• Your assignment: Hunt for the word "Find" across the entries below, copying each line that holds it.

• Supplied information:

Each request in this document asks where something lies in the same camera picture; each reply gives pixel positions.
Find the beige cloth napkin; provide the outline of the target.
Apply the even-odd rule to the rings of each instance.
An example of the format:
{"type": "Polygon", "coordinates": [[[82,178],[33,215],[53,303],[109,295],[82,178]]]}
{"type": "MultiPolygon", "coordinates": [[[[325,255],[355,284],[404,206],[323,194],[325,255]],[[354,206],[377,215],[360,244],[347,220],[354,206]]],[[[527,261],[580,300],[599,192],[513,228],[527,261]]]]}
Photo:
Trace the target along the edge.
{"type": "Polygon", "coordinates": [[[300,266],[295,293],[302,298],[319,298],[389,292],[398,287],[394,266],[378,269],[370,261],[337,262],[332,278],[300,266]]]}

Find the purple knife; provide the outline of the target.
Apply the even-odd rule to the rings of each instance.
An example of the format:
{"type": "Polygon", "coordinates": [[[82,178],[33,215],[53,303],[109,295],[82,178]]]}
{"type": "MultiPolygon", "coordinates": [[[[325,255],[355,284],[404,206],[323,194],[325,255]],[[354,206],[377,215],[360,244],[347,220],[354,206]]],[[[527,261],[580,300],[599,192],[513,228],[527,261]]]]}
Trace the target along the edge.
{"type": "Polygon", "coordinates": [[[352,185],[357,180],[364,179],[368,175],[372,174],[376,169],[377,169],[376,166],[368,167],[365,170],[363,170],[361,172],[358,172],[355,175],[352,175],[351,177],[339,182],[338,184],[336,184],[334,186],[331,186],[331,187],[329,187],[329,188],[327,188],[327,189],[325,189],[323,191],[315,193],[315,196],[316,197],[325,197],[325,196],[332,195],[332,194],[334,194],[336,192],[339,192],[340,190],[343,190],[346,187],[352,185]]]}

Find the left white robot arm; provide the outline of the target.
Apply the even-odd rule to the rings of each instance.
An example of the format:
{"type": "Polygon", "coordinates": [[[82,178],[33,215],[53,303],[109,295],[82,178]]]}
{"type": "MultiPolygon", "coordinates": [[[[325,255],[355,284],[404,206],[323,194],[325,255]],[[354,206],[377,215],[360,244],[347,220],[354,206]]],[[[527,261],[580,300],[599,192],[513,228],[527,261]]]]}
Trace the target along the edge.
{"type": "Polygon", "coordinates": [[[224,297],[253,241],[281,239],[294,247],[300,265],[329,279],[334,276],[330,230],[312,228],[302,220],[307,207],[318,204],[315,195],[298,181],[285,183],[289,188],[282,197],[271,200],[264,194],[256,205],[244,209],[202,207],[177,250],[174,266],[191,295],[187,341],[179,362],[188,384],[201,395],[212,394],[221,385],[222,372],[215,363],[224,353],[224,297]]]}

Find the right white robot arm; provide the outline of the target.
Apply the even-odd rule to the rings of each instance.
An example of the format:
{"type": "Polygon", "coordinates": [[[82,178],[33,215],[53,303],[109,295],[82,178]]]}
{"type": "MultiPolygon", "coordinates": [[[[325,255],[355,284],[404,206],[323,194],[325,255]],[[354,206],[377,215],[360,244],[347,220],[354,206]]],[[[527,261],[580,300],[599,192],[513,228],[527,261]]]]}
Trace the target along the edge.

• Result for this exercise:
Find the beige cloth napkin; provide the outline of the target.
Find the purple knife; provide the outline of the target.
Find the left white robot arm; provide the outline of the target.
Find the right white robot arm; provide the outline of the target.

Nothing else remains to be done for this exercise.